4.3 Logistic Regression Model 2 — Extended
class_model_2 <- glm(
high_income ~ age + education_num + hours_per_week +
occupation + sex + capital_gain + capital_loss,
data = class_train,
family = binomial
)
summary(class_model_2)
Call:
glm(formula = high_income ~ age + education_num + hours_per_week +
occupation + sex + capital_gain + capital_loss, family = binomial,
data = class_train)
Coefficients:
Estimate Std. Error z value Pr(>|z|)
(Intercept) -8.157e+00 1.575e-01 -51.809 < 2e-16 ***
age 4.213e-02 1.524e-03 27.642 < 2e-16 ***
education_num 2.532e-01 9.537e-03 26.548 < 2e-16 ***
hours_per_week 3.087e-02 1.666e-03 18.523 < 2e-16 ***
occupationArmed-Forces -7.927e-01 1.245e+00 -0.637 0.5241
occupationCraft-repair 7.080e-02 7.963e-02 0.889 0.3739
occupationExec-managerial 7.657e-01 7.532e-02 10.167 < 2e-16 ***
occupationFarming-fishing -1.285e+00 1.454e-01 -8.837 < 2e-16 ***
occupationHandlers-cleaners -8.632e-01 1.465e-01 -5.894 3.78e-09 ***
occupationMachine-op-inspct -2.172e-01 1.037e-01 -2.094 0.0362 *
occupationOther-service -1.043e+00 1.208e-01 -8.636 < 2e-16 ***
occupationPriv-house-serv -4.503e+00 1.815e+00 -2.481 0.0131 *
occupationProf-specialty 3.886e-01 7.801e-02 4.982 6.31e-07 ***
occupationProtective-serv 3.618e-01 1.235e-01 2.929 0.0034 **
occupationSales 1.911e-01 8.031e-02 2.379 0.0174 *
occupationTech-support 5.613e-01 1.104e-01 5.085 3.67e-07 ***
occupationTransport-moving -1.147e-01 1.020e-01 -1.124 0.2608
sexMale 1.271e+00 4.943e-02 25.707 < 2e-16 ***
capital_gain 3.122e-04 1.123e-05 27.810 < 2e-16 ***
capital_loss 6.457e-04 3.845e-05 16.795 < 2e-16 ***
---
Signif. codes: 0 '***' 0.001 '**' 0.01 '*' 0.05 '.' 0.1 ' ' 1
(Dispersion parameter for binomial family taken to be 1)

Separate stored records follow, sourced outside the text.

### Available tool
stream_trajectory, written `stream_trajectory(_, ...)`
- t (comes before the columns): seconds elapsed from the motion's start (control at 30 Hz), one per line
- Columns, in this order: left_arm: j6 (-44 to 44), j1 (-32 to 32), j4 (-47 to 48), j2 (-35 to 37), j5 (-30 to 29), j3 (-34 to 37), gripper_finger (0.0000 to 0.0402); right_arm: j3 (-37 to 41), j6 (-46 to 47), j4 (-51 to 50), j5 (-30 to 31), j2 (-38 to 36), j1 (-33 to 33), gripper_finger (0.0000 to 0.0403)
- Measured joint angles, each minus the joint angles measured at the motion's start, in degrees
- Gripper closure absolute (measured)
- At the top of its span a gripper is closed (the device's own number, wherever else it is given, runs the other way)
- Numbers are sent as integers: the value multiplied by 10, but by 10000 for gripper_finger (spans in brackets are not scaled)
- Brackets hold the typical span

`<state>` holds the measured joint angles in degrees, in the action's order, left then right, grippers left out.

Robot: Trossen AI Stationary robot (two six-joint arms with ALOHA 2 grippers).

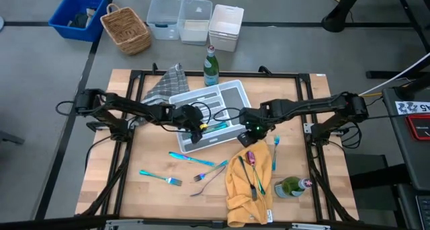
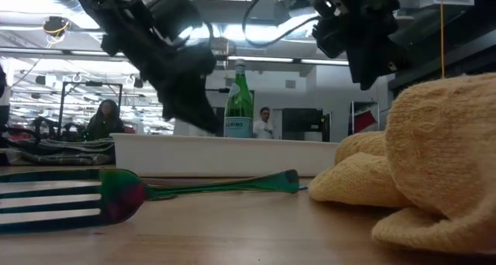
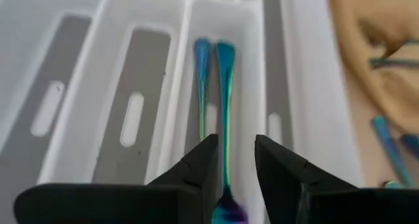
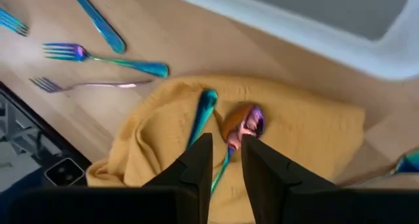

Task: Sort silverware
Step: Put the spoon in the silverware tray

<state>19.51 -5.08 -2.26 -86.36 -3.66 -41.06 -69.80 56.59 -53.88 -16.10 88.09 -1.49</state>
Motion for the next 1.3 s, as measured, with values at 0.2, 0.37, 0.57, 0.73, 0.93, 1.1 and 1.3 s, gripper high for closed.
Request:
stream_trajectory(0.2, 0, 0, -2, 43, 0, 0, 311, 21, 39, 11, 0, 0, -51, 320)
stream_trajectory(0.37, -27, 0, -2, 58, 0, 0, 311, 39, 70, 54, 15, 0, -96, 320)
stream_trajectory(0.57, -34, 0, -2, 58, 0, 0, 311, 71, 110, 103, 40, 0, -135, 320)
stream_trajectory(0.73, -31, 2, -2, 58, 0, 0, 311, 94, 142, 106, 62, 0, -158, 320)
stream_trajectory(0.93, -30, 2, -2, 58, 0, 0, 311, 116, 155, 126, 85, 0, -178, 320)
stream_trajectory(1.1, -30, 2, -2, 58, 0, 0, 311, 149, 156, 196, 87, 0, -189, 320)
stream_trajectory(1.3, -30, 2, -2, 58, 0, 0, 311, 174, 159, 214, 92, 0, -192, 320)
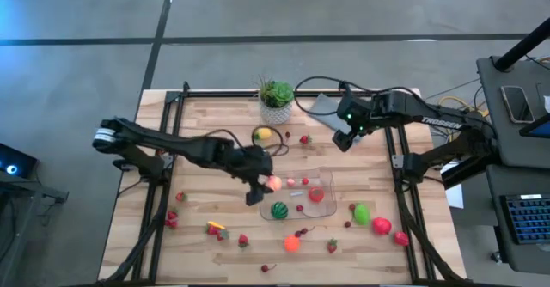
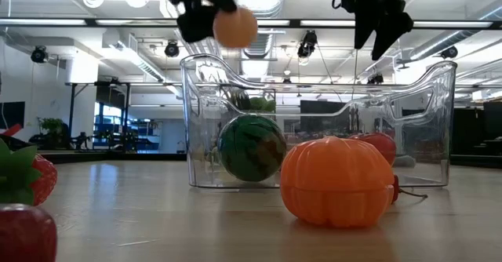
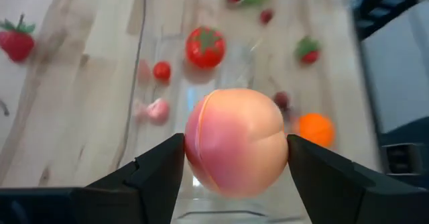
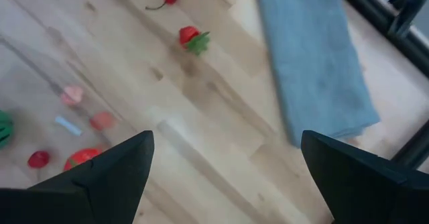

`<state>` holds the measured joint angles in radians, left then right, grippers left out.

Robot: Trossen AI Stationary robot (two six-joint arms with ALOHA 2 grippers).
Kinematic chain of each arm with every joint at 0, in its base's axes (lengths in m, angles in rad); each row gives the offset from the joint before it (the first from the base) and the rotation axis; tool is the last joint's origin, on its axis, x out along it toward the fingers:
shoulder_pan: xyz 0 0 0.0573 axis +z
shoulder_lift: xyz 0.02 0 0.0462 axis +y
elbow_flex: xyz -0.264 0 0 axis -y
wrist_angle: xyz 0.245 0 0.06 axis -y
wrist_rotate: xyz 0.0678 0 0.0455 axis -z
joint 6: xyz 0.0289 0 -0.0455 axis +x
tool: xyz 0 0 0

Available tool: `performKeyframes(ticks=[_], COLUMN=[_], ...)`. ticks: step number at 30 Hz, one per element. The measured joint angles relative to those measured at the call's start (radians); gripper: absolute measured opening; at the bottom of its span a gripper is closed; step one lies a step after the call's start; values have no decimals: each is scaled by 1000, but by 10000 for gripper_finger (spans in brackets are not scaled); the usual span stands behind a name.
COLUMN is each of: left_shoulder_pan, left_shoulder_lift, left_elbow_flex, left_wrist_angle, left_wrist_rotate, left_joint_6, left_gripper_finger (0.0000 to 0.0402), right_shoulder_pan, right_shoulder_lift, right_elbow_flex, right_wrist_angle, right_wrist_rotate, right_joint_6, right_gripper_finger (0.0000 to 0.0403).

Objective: Pick and placing Produce into tupperware
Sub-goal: Put the peach into the transparent bin, then put the strawberry into the transparent bin

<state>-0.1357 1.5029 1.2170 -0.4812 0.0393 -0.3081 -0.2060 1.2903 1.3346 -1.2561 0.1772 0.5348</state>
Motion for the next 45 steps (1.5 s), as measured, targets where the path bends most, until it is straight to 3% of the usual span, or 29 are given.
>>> performKeyframes(ticks=[5,10,17,28,35,41,45], left_shoulder_pan=[-46,-66,-69,-66,-66,-66,-65], left_shoulder_lift=[69,105,104,99,10,-120,-206], left_elbow_flex=[0,0,0,0,0,0,0], left_wrist_angle=[-6,-7,-4,0,-56,-175,-219], left_wrist_rotate=[-65,-104,-111,-105,-109,-195,-211], left_joint_6=[-88,-209,-299,-341,-340,-342,-342], left_gripper_finger=[242,242,244,324,331,331,331], right_shoulder_pan=[86,181,222,221,219,187,139], right_shoulder_lift=[-2,-2,-1,0,0,0,8], right_elbow_flex=[-4,-4,-4,-10,-11,-33,-68], right_wrist_angle=[-1,12,13,36,37,36,25], right_wrist_rotate=[16,119,138,164,164,147,11], right_joint_6=[113,219,269,266,266,292,209], right_gripper_finger=[370,370,370,370,370,370,370])
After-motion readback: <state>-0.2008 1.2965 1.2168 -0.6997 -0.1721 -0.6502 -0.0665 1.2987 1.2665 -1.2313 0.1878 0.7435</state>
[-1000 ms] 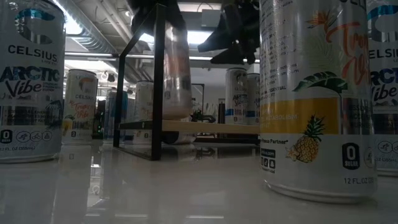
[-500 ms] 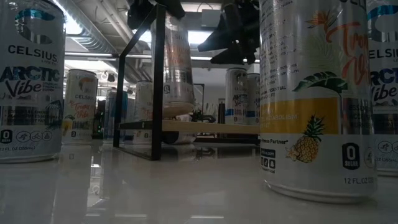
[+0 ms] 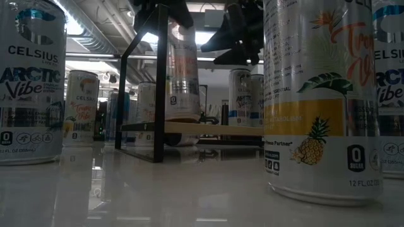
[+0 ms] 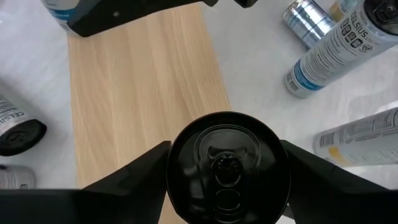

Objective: Place canned beverage on shelf
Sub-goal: Put the white yellow soda can on the shelf

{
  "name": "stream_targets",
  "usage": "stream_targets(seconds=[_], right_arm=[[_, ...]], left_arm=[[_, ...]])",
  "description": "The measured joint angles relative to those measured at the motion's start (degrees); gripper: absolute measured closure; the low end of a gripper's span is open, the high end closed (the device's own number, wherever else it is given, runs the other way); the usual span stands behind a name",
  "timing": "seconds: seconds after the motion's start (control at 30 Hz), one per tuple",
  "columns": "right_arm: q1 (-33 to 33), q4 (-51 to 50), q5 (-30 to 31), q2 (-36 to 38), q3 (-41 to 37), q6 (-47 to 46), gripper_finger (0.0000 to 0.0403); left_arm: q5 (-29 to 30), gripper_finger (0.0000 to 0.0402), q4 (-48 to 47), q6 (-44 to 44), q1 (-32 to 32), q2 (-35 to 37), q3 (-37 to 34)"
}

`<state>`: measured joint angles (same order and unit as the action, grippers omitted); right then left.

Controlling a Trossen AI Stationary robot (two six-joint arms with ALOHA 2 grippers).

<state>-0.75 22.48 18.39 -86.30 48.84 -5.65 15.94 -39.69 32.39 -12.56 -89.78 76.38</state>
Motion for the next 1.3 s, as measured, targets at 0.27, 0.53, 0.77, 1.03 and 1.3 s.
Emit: stream_targets(seconds=[0.27,0.53,0.77,1.03,1.3], right_arm=[[0.0,0.0,0.0,0.0,0.0,0.0,0.0027],[0.0,0.0,0.0,0.0,0.0,0.0,0.0027],[0.0,0.0,0.0,0.0,0.0,0.0,0.0027],[0.0,0.0,0.0,0.0,0.0,0.0,0.0027],[0.0,0.0,0.0,0.0,0.0,0.0,0.0027]], left_arm=[[-0.3,0.0127,-0.3,0.0,0.0,-0.1,0.0],[-0.5,0.0125,-0.4,0.1,0.0,-0.2,0.0],[-0.5,0.0124,-0.4,0.3,0.0,-0.2,0.0],[-0.6,0.0116,-0.6,0.3,0.0,-0.2,-0.1],[-0.4,0.0052,-0.6,0.4,0.0,-0.4,-0.2]])
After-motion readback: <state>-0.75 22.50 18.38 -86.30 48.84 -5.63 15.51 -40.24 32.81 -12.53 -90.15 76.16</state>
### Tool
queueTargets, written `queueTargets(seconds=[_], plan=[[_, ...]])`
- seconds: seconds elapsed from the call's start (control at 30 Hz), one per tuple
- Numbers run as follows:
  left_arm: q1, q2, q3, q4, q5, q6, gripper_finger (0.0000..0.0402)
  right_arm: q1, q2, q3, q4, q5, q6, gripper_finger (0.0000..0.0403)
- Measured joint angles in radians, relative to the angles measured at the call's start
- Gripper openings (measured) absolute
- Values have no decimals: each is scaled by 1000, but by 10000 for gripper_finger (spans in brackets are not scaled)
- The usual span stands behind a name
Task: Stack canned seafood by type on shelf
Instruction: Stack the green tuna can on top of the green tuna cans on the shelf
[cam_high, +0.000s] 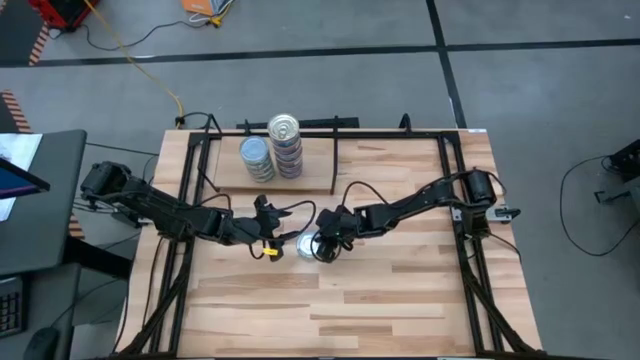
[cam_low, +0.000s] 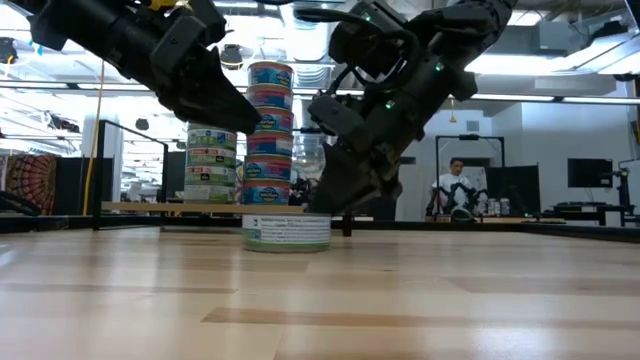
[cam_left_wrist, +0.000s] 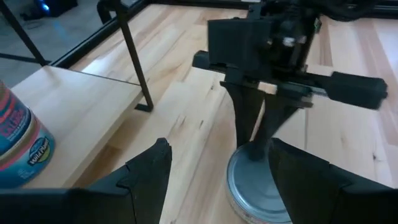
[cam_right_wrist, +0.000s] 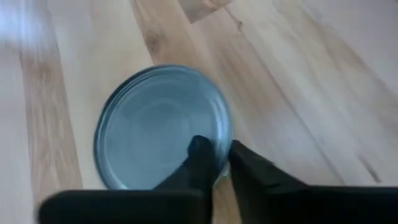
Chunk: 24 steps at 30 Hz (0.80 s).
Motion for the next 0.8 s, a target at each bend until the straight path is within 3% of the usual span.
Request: queueTargets(seconds=[0.2, 0.43, 0.67, 0.8], plan=[[-2, 0, 0, -27, 69, -45, 256, -12, -13, -1, -40, 0, -8, 15], [-6, 0, 0, -31, 126, -57, 256, -40, -20, -2, -80, -2, -6, 32], [-14, 0, 0, -53, 137, -71, 256, -74, -20, -6, -141, 0, 0, 12], [-25, 0, 0, -58, 137, -70, 256, -83, -58, -8, -231, 45, 5, 31]])
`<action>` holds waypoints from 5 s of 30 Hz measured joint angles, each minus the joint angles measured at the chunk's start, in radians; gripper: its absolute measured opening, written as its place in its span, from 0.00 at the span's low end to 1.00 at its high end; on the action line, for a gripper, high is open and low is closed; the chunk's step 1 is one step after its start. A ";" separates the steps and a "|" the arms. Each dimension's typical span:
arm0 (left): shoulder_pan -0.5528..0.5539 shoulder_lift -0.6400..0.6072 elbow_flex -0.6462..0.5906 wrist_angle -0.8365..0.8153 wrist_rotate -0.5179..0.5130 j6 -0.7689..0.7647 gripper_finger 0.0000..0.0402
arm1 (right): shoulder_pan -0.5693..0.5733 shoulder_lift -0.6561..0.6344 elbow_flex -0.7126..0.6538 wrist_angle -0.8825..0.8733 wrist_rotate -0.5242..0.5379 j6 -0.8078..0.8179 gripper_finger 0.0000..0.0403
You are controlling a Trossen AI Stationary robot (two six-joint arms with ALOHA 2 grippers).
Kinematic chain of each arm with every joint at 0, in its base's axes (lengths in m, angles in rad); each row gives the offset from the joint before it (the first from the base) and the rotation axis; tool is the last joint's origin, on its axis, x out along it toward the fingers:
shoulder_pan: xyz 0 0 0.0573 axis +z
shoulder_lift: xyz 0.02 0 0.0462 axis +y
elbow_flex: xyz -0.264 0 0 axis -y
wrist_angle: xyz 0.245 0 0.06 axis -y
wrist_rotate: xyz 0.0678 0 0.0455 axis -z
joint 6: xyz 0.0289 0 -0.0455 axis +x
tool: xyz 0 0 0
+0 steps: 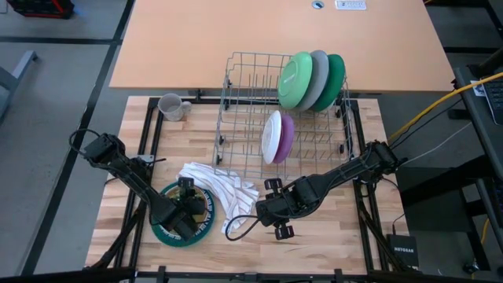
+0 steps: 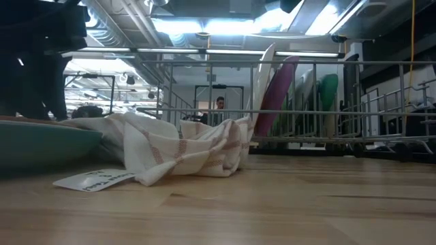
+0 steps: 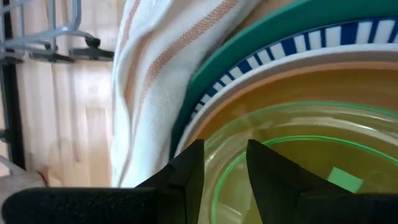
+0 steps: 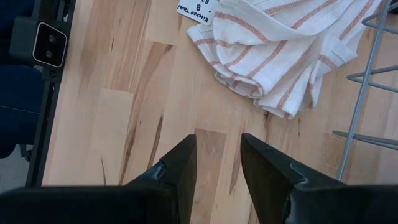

Null deviance: 27621 on 24573 degrees of freedom
Residual deviance: 18980 on 24554 degrees of freedom
AIC: 19020
Number of Fisher Scoring iterations: 8
Model 2 adds occupation, sex, capital gain, and capital loss. Most occupation categories are statistically significant. The positive coefficient on sex (Male) reflects the gender wage gap. Capital gain and capital loss are both highly significant, capturing investment income strongly associated with high earners.
4.4 Test Set Performance
class_probs_1 <- predict(class_model_1, newdata = class_test, type = "response")
class_probs_2 <- predict(class_model_2, newdata = class_test, type = "response")
class_test_predictions <- class_test |>
mutate(
pred_model_1 = factor(
ifelse(class_probs_1 > 0.5, "Yes", "No"),
levels = c("No", "Yes")
),
pred_model_2 = factor(
ifelse(class_probs_2 > 0.5, "Yes", "No"),
levels = c("No", "Yes")
)
)
class_metrics_1 <- tibble(
model = "Model 1",
accuracy = accuracy_vec(
truth = class_test_predictions$high_income,
estimate = class_test_predictions$pred_model_1
),
precision = precision_vec(
truth = class_test_predictions$high_income,
estimate = class_test_predictions$pred_model_1,
event_level = "second"
),
recall = recall_vec(
truth = class_test_predictions$high_income,
estimate = class_test_predictions$pred_model_1,
event_level = "second"
)
)
class_metrics_2 <- tibble(
model = "Model 2",
accuracy = accuracy_vec(
truth = class_test_predictions$high_income,
estimate = class_test_predictions$pred_model_2
),
precision = precision_vec(
truth = class_test_predictions$high_income,
estimate = class_test_predictions$pred_model_2,
event_level = "second"
),
recall = recall_vec(
truth = class_test_predictions$high_income,
estimate = class_test_predictions$pred_model_2,
event_level = "second"
)
)
class_comparison <- bind_rows(class_metrics_1, class_metrics_2)
kable(
class_comparison,
digits = 3,
caption = "Model Comparison: Test Set Performance"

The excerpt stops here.